« How much are Tea Party candidates hurting the GOP? | Main | Twitter roundup »

October 25, 2010

Comments

Economist Mark Thoma fights ignorant assertion with ignorant assertion. It's true that those who assert that Bush tax cuts paid for themselves cannot prove it. But, Thoma similarly doesn't try to prove that those tax cuts didn't pay for themselves.

The fact is that the Federal Government collected on average a substantially larger annual amount of income taxes during FYs 2005 - 2008 than in 2001 - 2003. (I posted those figures here some time ago.) That's because the economy grew quite a bit -- enough to more than offset the lower rates. I admit that I have no way to show how much of the economic growth, if any, was due to lower tax rates.

Prof. Thoma also makes no effort to calculate how much of the economic growth in 2005 - 2008 was due to lower tax rates. He tells us how much the tax cuts cost us, implicitly assuming that the lower tax rates produced no economic growth. (I believe that must be the case, because those are the only figures available.) This is what logicians call the fallacy of Begging the Question, Circular Argument, Circulus in Probando, or Petitio Principii.
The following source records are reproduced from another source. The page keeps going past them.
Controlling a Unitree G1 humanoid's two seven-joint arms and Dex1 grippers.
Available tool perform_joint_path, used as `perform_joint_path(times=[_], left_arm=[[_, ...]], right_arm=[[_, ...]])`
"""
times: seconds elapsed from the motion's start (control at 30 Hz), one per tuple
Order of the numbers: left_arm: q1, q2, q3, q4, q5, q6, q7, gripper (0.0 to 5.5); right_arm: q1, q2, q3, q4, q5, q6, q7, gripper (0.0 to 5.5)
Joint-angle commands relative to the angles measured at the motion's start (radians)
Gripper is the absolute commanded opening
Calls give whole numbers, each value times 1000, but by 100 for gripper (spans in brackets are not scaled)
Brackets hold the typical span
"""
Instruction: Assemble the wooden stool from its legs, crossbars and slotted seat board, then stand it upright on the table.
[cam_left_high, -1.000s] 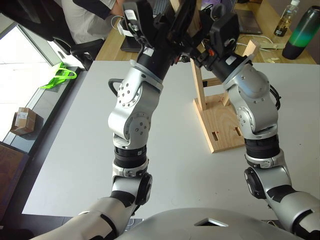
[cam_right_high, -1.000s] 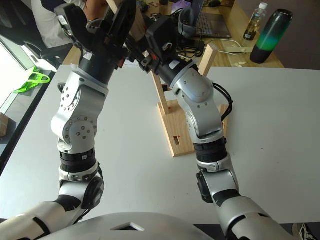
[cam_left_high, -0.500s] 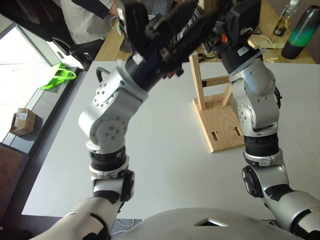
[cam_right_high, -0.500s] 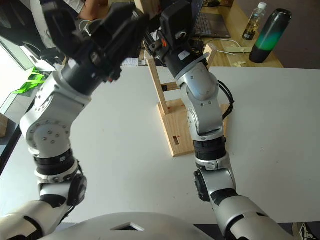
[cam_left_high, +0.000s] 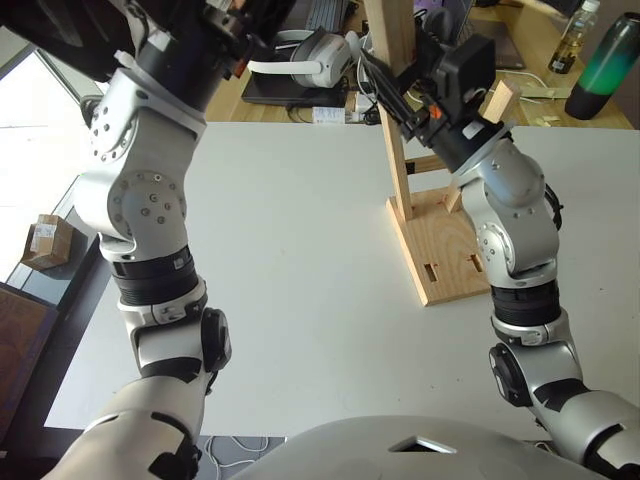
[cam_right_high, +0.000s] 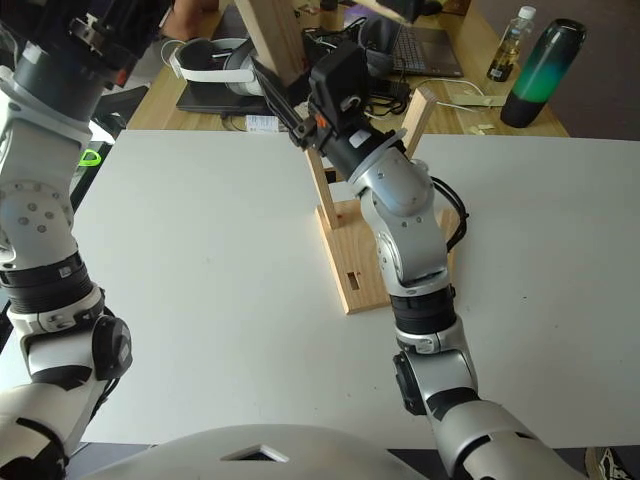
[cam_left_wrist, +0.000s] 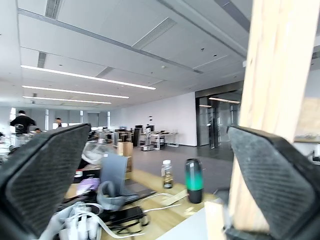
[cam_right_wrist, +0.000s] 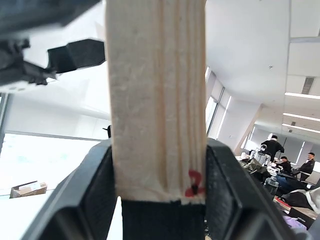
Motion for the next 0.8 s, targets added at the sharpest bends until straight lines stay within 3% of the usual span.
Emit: perform_joint_path(times=[0.03,0.2,0.53,0.63,0.8], left_arm=[[-52,2,75,15,-197,122,12,527],[-90,43,132,64,-281,158,3,527],[-88,66,62,22,-265,186,-25,509],[-86,64,62,22,-271,190,-22,475],[-73,61,69,26,-264,176,-24,475]], right_arm=[[2,4,3,-24,12,15,6,210],[17,-1,17,-33,11,19,18,210],[53,-50,88,-25,-51,36,58,209],[47,-37,69,-21,-40,44,37,208],[22,-6,20,-4,-25,61,-13,207]])
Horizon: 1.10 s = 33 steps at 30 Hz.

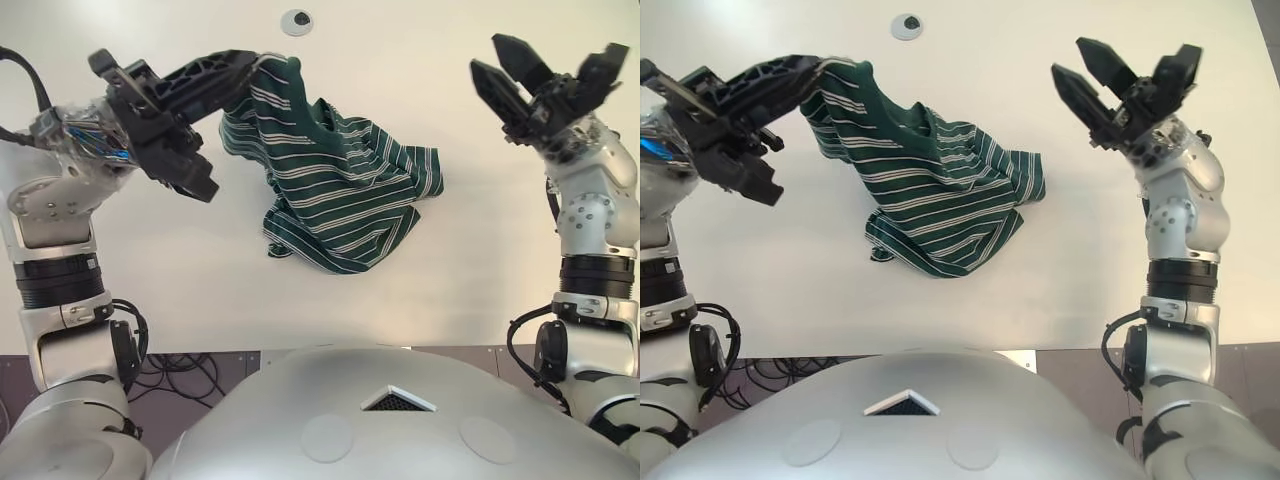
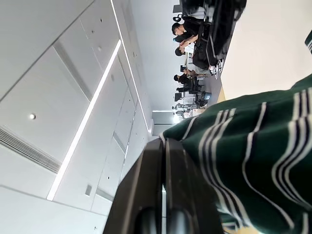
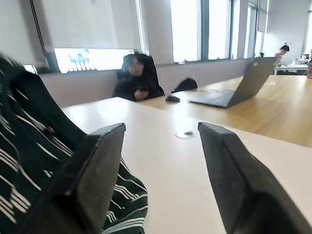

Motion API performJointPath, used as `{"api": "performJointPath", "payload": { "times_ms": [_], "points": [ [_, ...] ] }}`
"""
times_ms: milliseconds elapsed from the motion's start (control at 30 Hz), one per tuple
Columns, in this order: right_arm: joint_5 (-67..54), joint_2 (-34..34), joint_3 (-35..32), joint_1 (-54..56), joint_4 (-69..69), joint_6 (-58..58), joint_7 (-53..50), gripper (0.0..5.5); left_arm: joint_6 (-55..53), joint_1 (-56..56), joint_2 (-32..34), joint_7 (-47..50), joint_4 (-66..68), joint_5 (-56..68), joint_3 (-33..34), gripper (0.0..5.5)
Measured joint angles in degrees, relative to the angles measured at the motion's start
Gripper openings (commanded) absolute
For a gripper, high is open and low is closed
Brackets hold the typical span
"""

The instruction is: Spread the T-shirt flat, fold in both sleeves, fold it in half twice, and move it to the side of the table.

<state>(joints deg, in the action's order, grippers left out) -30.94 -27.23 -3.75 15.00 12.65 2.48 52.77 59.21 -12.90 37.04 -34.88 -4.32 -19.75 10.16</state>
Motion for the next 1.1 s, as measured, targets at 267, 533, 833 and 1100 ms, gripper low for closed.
{"api": "performJointPath", "payload": {
  "times_ms": [267,533,833,1100],
  "points": [
    [20.44,-0.04,15.99,1.47,7.62,-8.47,4.23,2.74,-6.12,7.76,5.2,-2.16,-10.82,2.3,-8.34,0.0],
    [31.59,-5.9,24.25,1.86,7.3,-12.98,7.54,2.74,-8.79,8.32,7.96,-0.52,-8.66,-2.98,-8.76,0.0],
    [14.83,-11.93,24.33,-12.23,-18.83,4.26,22.52,2.74,-8.53,7.8,10.3,4.33,-1.27,-7.39,-8.74,0.0],
    [4.97,-12.07,14.24,-10.56,-23.67,14.03,19.62,2.74,-7.89,7.87,11.66,6.98,0.82,-7.96,-8.84,0.0]
  ]
}}
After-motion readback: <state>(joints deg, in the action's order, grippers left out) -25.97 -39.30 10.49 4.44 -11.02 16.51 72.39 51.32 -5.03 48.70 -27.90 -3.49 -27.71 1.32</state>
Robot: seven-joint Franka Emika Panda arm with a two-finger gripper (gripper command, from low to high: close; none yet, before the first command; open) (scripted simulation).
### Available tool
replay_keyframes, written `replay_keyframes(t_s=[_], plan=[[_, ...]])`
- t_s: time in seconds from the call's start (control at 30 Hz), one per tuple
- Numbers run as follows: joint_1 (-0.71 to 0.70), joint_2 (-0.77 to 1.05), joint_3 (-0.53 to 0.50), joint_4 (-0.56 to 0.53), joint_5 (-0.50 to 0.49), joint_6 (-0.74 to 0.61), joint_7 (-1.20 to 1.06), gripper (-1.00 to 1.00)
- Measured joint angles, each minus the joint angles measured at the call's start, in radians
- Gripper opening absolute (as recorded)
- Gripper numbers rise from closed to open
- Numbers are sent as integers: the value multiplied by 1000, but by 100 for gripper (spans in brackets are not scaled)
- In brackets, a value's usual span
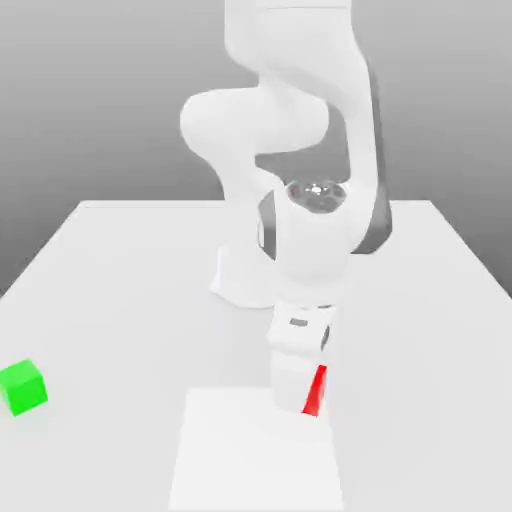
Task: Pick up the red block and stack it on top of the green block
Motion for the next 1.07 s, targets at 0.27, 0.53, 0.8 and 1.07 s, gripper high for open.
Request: replay_keyframes(t_s=[0.27,0.53,0.8,1.07], plan=[[5,-242,-37,-35,-113,-206,81,-100],[-307,-216,-218,129,-69,-347,257,-100],[-639,-107,-399,334,-22,-450,471,-100],[-702,60,-328,364,132,-327,382,100]])
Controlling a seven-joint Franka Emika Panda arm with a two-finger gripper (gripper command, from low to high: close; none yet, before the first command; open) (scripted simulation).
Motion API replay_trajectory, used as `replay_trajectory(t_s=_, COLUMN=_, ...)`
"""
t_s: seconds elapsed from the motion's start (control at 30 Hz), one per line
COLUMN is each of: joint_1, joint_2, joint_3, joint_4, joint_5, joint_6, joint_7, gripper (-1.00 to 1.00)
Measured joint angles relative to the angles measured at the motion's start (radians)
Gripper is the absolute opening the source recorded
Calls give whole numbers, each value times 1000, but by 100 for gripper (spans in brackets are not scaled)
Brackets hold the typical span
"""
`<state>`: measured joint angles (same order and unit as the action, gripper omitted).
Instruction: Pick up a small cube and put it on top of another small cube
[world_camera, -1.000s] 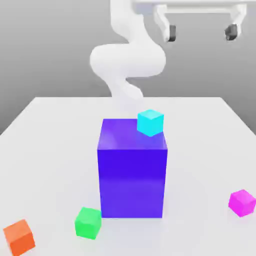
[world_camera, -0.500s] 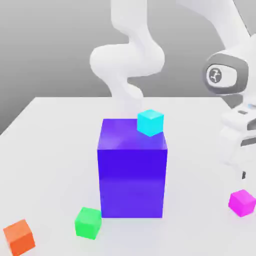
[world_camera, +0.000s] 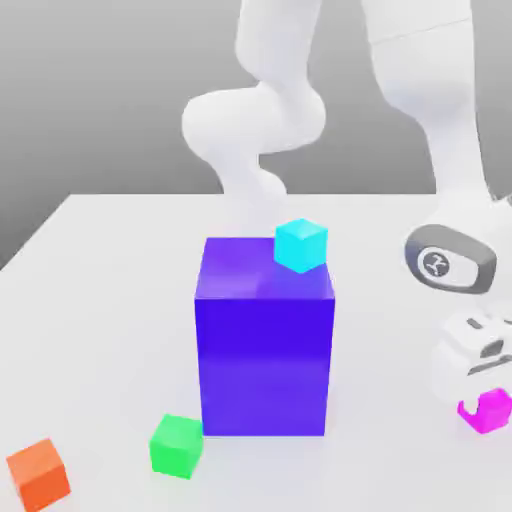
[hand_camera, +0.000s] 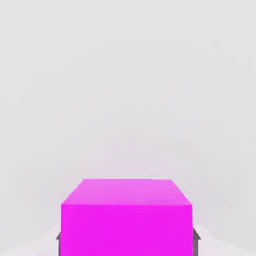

Evidently this economics professor either doesn't understand Supply Side Economics, doesn't understand logic or is lying through his teeth, perhaps for political reasons.

Regarding the last possibility,which assertion is less likely?

1. Bush tax cuts increased tax revenue during a period when tax revenue did indeed increase substantially.

2. Obama's policies increased the number of jobs during a period when the number of jobs decreased substantially.

IMHO #2 is more implausible than #1. But, liberal economists don't want to touch #2.

Unlike Brendan, I do not admire that comment from Yglesias. The Juan Williams firing is a matter of principle; his replaceability isn't the point.

Try this analogy. Suppose NPR had fired Williams out of explicit racism. The station publicly anounced they don't want a black person in such a senior position.

Now imagine that someone defended that firing by writing, "Is anyone actually going to miss Juan Williams' replacement-level political commentary?" Would Brendan love that comment? Of course not. It's the principle involved, not whether some other commentator might be just as good.

I've never seen any evidence that Intrade has the ability to predict an election any better than the CW.

Am I wrong on this point?

I might add that some believe that race did play a part in the Williams firing. Not explicit racism of course. However, some perceive an implicit double standard: Caucasians are allowed to hold divergent views, but African Americans must not deviate from the liberal line at all.

This double standard may be seen in the fact that liberals demonize Clarence Thomas more than Antonin Scalia, even though both have similar legal and political views.

Depends on the standard you use to judge their accuracy -- see http://bpp.wharton.upenn.edu/jwolfers/Papers/PredictionMarkets(Palgrave).pdf and http://bpp.wharton.upenn.edu/jwolfers/Papers/Predictionmarkets.pdf for reviews of the literature.

Thomas Sowell provides another example when tax rate cuts were followed by increases in income tax dollars collected:

Between 1921 and 1929, tax rates in the top brackets were cut from 73 percent to 24 percent....

What happened to federal revenues from income taxes over this same span of time? Income tax revenues rose by more than 30 percent. What happened to the economy? Jobs increased, output rose, the unemployment rate fell and incomes rose. Because economic activity increased, the government received more income tax revenues.

http://townhall.com/columnists/ThomasSowell/2010/10/26/brass_oldies/page/full/

Seriously Dave, 1929. That's the year you want us to look to as evidence of the wisdom of any economic policy.

1929 was a bad year. Much much worse than anything since. Maybe it would be smarter to look at whatever they were doing immediately before 1929 and not do that again.

Good point, Jinchi. Also, Dr. Sowell makes a related point -- something I was unaware of -- in Part II of the column linked above. Sowell points out that unemployment didn't become really bad for a year after the stock market crash -- not until Hoover and then FDR, as well as Congress, began tinkering. He blames their tinkering for deepening and lengthing the Depression.

Some people point to the history of the Great Depression of the 1930s, when unemployment peaked at 25 percent, as proof that the government cannot simply stand by and do nothing when so many millions of people are out of work.

...First of all, unemployment never hit 25 percent until after -- repeat, AFTER -- the federal government intervened in the economy.

What was unemployment like when the federal government first intervened in the economy after the stock market crash of 1929? It was 6.3 percent when that first intervention took place in June 1930 -- down from a peak of 9 percent in December 1929, two months after the stock market crash.

Unemployment never hit double digits in any of the 12 months following the stock market crash of 1929. But it hit double digits within 6 months after government intervention-- and unemployment stayed in double digits for the entire remainder of the decade, as the government went in for one intervention after another.

The comments to this entry are closed.